The American Dream and Immigrant Youth

Young people, of whatever background, who do well in high school, have many options in front of them. Usually, those options begin with selecting the college or university that best meets their needs, hopes, and desires. In the U.S., a good education is seen as part of the path to realizing the American Dream; this has many definitions, but parents usually see a college education as the first prong in their child’s effort to do better in life than they did. In the current economic downturn, there have been some challenges to this idea, but most leaders, from the President on down, still believe post-secondary education is an important step in achieving success in life.

There is a group of youth that is in danger of being cut off from access to this avenue to the American Dream. I am referring to children who were brought to this country by immigrant parents without proper documentation. These children had no choice in the matter; they simply were part of a family that came to America illegally. Now, many of these children are graduating from high school and are applying to colleges. Some are outstanding students and would easily qualify for scholarships or financial aid. At the very least, they would normally be required to pay the in-state tuition rate for the public institution in the area where they reside.

Most states require students without proper documentation to pay out-of-state tuition and they are usually ineligible for financial aid. This creates an impenetrable barrier for many families who are barely making a living in low or medium wage jobs. Recognizing this problem, California and some other jurisdictions have enacted laws permitting such students to pay in-state tuition rates and have access to loans and scholarships. These students are known as Dreamers, since the laws that have been passed are usually named by the acronym D.R.E.A.M. (Development, Relief, and Education for Alien Minors).

Interestingly, Congressional attempts to help these young people’s access the American Dream began over 11 years ago. The DREAM Act was introduced as a bi-partisan bill and, as recently as 2010, had bi-partisan support in the United States Senate. President Obama has spoken forcefully about the need to resolve issues for these students who were innocently caught up in the current immigration dispute. Unfortunately, the House and Senate bills at present have little chance of making any progress on the DREAM Act until the next Congress is impaneled.

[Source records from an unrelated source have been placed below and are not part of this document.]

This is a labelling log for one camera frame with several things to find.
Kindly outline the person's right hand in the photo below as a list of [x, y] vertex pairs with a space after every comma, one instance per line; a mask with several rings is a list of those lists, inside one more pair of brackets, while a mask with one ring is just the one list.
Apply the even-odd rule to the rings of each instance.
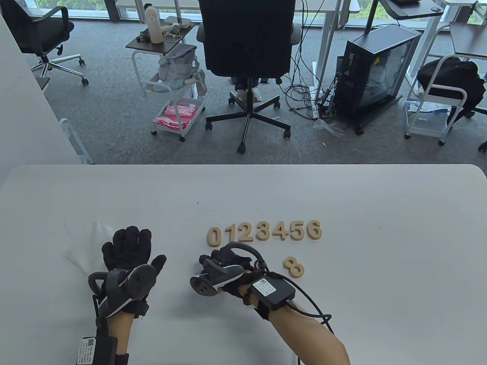
[[243, 299], [239, 287], [262, 278], [267, 268], [262, 255], [255, 248], [238, 242], [214, 249], [211, 254], [202, 254], [198, 262], [202, 265], [202, 271], [190, 278], [190, 285], [204, 297], [214, 297], [221, 290]]

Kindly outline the person's left hand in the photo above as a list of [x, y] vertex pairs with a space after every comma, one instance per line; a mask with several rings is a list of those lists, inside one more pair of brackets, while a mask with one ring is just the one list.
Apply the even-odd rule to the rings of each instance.
[[136, 226], [115, 232], [102, 246], [107, 270], [88, 276], [98, 318], [108, 319], [119, 312], [135, 318], [148, 311], [147, 297], [167, 261], [164, 254], [151, 259], [152, 234]]

The federal government is the only entity that can resolve the largest issue overhanging the futures of the Dreamers: access to legal status. While some state and local jurisdictions can and have resolved the tuition problem, they have no power over immigration status: only the federal government can determine that issue. The Congressional DREAM Act offers a path to citizenship for Dreamers who continue their education or serve in the military and fulfill certain other conditions, such as remaining law abiding persons. The path to citizenship is the part that will prevent it from becoming law. Many Members of Congress simply do not want to face the public backlash they believe will come from those who object to any form of “amnesty” or pathway to citizenship for undocumented people in the U.S.

That is regrettable in so many ways. While the annual number of students who would be affected by the DREAM Act is relatively small (some have pegged it at 65,000 or less) the impact on each of their families is large. I have talked with students who didn’t actually know they weren’t eligible for a state scholarship until they filled out the application form and learned from their parents that they had no legal status! Clearly, such students haven’t been lurking in the shadows, planning crimes against America, or doing whatever nefarious things people opposed to the legislation fantasize about undocumented people. Quite the opposite, the Dreamers have done pretty much what society asks of young people: they’ve been good students, school and community leaders, and are usually strongly bonded to their families.

Further, as U.S. business leaders quoted in the Wall Street Journal recently pointed out, we are wasting an enormous set of resources by blocking the Dreamers’ access to college. These are the people who should be replacing the ever-growing cadre of retiring workers, managers, engineers, teachers, etc. How does cutting off these achieving students from their futures benefit our foundering economy?  While former Governor (R-AR) Mike Huckabee opposes certain aspects of the DREAM Act, he says, “The idea that you punish a child for something the parent did is wrong, and in the end, I’d rather have a child become a taxpayer instead of remaining a tax taker.”

It is time that we do the right thing: permit access to the American Dream to the innocent, young people who want nothing more than to be part of the future of our great country.


About David Strauss, AFOP's Executive Director

David A. Strauss has actively advocated for America’s farmworkers and served AFOP member agencies as the Executive Director since 2000. In addition to his role as the Executive Director, David is also on the steering committees of the Child Labor Coalition and the National Farmworker Alliance, as well as a member of the Board of Directors of the East Coast Migrant Head Start Project. David has a Master of Arts in public administration and a B.A. in political science. He and his family live in Rockville, Maryland.